BEGIN Data records

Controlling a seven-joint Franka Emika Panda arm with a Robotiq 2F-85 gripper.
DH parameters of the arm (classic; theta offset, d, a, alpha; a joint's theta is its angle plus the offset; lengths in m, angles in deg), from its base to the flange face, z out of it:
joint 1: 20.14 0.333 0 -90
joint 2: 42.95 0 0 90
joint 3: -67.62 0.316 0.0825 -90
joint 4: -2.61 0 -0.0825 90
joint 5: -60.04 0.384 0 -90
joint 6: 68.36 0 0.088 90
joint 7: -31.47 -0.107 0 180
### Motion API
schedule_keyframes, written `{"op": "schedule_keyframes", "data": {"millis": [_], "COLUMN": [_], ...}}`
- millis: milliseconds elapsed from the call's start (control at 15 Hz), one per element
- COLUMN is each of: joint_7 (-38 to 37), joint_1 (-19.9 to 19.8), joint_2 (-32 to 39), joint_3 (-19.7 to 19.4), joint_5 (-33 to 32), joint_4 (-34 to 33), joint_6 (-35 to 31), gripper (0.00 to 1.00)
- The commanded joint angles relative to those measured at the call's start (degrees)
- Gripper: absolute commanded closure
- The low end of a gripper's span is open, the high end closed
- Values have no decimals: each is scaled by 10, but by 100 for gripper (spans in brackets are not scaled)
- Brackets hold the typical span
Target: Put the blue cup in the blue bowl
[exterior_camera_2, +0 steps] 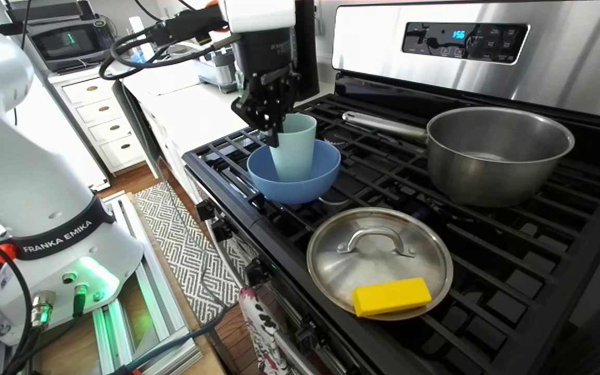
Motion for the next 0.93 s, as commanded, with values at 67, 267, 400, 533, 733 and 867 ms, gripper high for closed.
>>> {"op": "schedule_keyframes", "data": {"millis": [67,267,400,533,733,867], "joint_7": [6,8,9,15,42,72], "joint_1": [-7,-8,-9,-11,-12,-14], "joint_2": [0,-3,-14,-28,-67,-107], "joint_3": [-2,-3,-2,-1,-3,-6], "joint_5": [12,12,8,2,-3,-3], "joint_4": [-1,-1,0,-1,1,8], "joint_6": [4,8,12,27,62,77], "gripper": [49,29,15,2,0,0]}}
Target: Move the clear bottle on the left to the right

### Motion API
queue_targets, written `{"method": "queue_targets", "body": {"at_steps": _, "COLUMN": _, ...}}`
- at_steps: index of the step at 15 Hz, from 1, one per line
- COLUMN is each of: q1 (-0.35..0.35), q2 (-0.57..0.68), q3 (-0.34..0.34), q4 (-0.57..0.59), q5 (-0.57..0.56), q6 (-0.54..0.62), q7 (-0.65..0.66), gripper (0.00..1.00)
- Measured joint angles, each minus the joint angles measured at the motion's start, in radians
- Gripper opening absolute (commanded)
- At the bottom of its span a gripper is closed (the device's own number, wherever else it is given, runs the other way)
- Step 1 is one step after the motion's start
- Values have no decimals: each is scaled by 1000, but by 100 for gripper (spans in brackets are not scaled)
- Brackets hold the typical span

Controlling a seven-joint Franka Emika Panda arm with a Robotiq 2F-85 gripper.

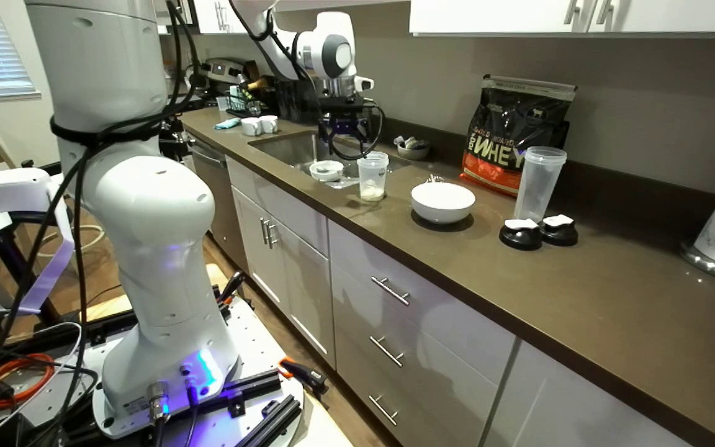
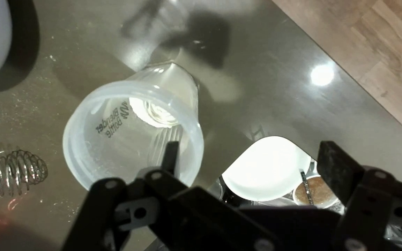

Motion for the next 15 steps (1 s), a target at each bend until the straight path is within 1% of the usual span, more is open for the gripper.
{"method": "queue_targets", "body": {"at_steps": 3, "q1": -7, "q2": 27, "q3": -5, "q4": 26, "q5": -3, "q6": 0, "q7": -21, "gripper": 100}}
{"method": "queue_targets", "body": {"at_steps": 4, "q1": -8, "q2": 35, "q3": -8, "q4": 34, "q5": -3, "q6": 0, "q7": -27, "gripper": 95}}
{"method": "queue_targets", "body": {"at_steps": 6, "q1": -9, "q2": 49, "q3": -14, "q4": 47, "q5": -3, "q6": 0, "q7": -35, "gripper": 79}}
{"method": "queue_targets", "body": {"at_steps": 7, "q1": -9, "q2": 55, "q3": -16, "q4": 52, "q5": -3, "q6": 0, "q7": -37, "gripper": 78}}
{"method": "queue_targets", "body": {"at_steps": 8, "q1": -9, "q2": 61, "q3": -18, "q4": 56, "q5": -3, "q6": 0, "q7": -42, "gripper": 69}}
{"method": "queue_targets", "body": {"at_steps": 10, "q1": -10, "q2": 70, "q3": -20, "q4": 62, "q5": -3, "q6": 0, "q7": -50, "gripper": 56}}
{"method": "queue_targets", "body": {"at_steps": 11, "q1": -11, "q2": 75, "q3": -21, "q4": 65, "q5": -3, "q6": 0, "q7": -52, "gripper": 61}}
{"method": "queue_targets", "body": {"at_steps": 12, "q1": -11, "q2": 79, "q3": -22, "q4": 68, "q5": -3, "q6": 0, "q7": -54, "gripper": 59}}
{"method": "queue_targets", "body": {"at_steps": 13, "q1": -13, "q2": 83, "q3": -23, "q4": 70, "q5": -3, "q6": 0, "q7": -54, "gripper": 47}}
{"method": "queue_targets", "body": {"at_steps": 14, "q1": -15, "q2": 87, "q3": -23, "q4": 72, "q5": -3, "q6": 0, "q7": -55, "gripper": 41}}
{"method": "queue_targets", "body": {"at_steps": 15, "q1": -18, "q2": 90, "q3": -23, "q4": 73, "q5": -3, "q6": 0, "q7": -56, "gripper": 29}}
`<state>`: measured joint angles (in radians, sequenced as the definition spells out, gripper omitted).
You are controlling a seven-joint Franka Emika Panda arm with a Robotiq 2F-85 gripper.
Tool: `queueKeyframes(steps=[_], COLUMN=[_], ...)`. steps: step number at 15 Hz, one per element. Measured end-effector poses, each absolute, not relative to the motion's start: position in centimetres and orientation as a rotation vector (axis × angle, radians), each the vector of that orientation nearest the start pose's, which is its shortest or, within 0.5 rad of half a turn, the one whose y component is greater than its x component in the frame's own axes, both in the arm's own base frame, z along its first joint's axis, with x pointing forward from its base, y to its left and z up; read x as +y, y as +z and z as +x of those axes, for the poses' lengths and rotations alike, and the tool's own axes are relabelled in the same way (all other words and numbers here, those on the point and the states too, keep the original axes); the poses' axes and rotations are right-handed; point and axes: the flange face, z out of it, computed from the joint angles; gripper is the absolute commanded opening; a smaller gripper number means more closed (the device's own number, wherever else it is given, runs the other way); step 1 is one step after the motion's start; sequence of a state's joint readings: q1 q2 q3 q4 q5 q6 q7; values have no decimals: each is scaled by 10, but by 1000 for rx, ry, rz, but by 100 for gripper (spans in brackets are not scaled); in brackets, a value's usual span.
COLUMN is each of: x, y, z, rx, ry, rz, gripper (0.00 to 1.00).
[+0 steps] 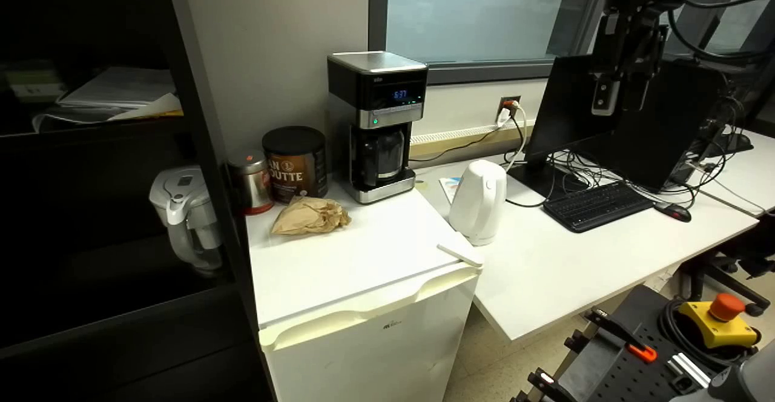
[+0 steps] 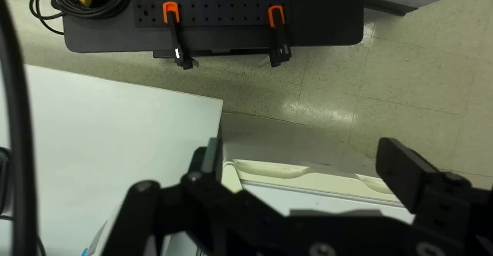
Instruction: Turn on the kettle
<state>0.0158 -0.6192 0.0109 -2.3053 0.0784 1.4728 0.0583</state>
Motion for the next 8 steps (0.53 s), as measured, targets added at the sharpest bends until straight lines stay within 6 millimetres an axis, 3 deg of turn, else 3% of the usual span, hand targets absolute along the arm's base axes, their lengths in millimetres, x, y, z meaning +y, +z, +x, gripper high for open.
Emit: queueKeyframes(steps=[8], x=[15], y=[549], z=[346], rx=[61], ry=[256], rz=[-3084], gripper=[100])
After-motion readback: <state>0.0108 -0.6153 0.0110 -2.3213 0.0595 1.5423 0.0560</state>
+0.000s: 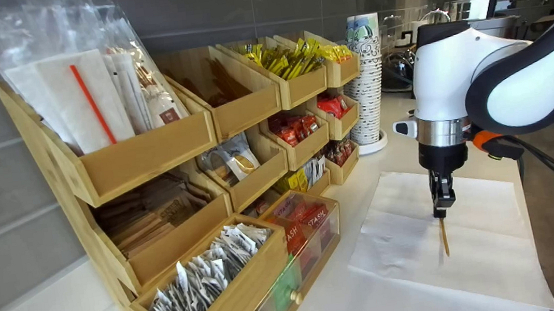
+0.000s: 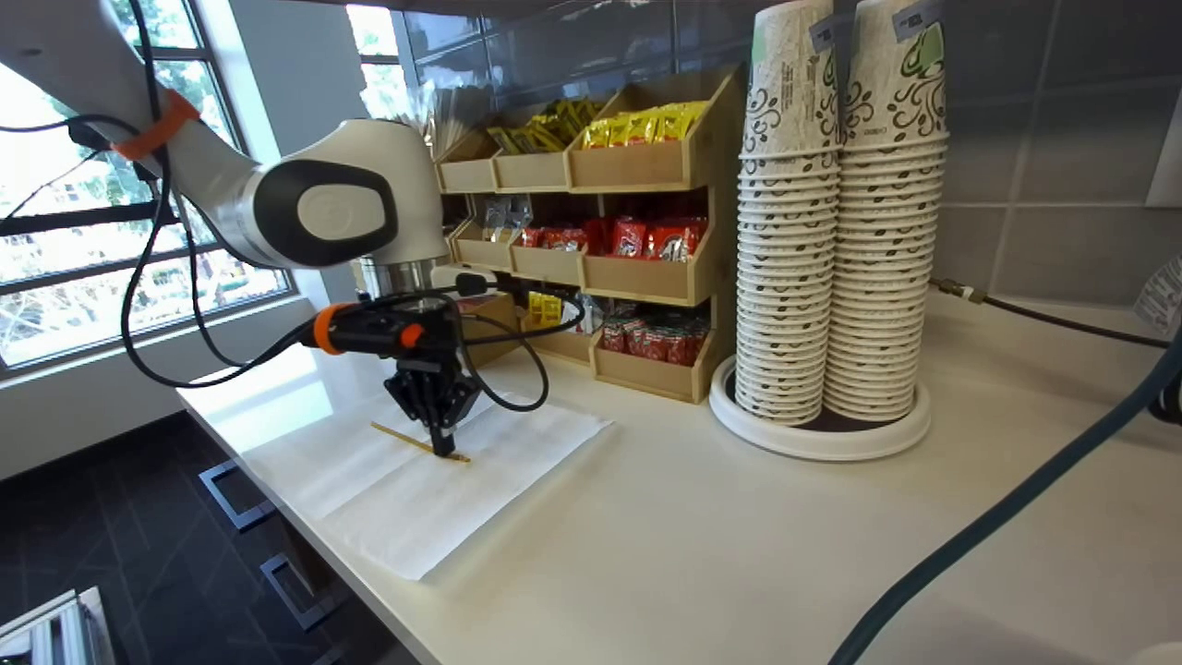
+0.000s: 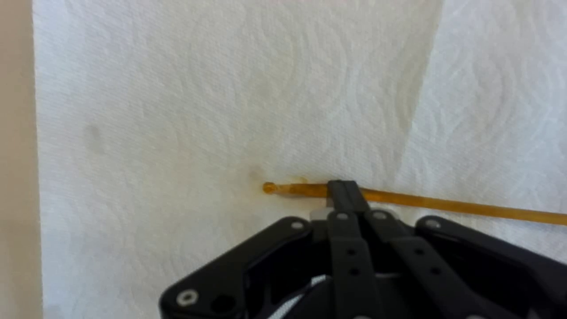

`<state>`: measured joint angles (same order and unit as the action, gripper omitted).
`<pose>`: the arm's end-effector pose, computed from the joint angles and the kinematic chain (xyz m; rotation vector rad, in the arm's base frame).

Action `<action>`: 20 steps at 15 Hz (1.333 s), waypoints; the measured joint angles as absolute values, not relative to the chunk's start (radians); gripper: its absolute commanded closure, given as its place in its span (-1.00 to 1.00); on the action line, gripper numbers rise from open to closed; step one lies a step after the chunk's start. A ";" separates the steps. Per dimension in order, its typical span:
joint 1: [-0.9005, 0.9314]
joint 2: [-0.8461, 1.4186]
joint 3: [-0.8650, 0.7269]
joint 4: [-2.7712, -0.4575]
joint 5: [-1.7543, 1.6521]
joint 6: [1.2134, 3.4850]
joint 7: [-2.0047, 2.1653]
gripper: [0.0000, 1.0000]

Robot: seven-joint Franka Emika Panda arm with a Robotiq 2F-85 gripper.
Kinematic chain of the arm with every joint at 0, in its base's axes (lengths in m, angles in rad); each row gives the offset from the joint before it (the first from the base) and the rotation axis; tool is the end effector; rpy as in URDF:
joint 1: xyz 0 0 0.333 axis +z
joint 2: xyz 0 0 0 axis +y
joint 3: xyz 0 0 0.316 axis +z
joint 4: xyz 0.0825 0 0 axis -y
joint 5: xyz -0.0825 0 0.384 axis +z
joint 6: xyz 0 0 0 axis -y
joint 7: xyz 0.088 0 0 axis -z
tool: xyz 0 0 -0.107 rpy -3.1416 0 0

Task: Press on the brown object

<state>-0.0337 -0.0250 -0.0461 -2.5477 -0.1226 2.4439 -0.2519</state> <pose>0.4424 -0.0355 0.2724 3.0508 0.4132 -0.1383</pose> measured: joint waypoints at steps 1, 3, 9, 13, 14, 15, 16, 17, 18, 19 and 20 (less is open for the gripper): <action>-0.035 -0.036 -0.047 -2.558 -0.120 2.450 -0.253 1.00; -0.035 -0.073 -0.052 -2.587 -0.102 2.463 -0.262 1.00; -0.035 -0.201 -0.064 -2.660 -0.071 2.466 -0.270 1.00; -0.032 -0.234 -0.065 -2.676 -0.071 2.468 -0.270 1.00; -0.029 -0.233 -0.065 -2.676 -0.071 2.468 -0.271 1.00; -0.024 -0.233 -0.065 -2.676 -0.070 2.468 -0.272 1.00; -0.018 -0.231 -0.065 -2.676 -0.070 2.468 -0.272 1.00; -0.011 -0.228 -0.064 -2.676 -0.070 2.468 -0.272 1.00; -0.004 -0.224 -0.064 -2.676 -0.069 2.468 -0.272 1.00; 0.001 -0.219 -0.063 -2.676 -0.069 2.468 -0.272 1.00; 0.006 -0.213 -0.062 -2.675 -0.068 2.468 -0.272 1.00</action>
<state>0.0055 -0.2130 -0.0620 -2.6749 -0.0685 2.4684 -0.2719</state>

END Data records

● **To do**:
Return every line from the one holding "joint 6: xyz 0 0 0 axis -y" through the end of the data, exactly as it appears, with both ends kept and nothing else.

● **Exercise answer**:
joint 6: xyz 0 0 0 axis -y
joint 7: xyz 0.088 0 0 axis -z
tool: xyz 0 0 -0.107 rpy -3.1416 0 0

Task: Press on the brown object

<state>-0.0337 -0.0250 -0.0461 -2.5477 -0.1226 2.4439 -0.2519</state> <pose>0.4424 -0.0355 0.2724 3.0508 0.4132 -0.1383</pose> measured: joint waypoints at steps 1, 3, 9, 13, 14, 15, 16, 17, 18, 19 and 20 (less is open for the gripper): <action>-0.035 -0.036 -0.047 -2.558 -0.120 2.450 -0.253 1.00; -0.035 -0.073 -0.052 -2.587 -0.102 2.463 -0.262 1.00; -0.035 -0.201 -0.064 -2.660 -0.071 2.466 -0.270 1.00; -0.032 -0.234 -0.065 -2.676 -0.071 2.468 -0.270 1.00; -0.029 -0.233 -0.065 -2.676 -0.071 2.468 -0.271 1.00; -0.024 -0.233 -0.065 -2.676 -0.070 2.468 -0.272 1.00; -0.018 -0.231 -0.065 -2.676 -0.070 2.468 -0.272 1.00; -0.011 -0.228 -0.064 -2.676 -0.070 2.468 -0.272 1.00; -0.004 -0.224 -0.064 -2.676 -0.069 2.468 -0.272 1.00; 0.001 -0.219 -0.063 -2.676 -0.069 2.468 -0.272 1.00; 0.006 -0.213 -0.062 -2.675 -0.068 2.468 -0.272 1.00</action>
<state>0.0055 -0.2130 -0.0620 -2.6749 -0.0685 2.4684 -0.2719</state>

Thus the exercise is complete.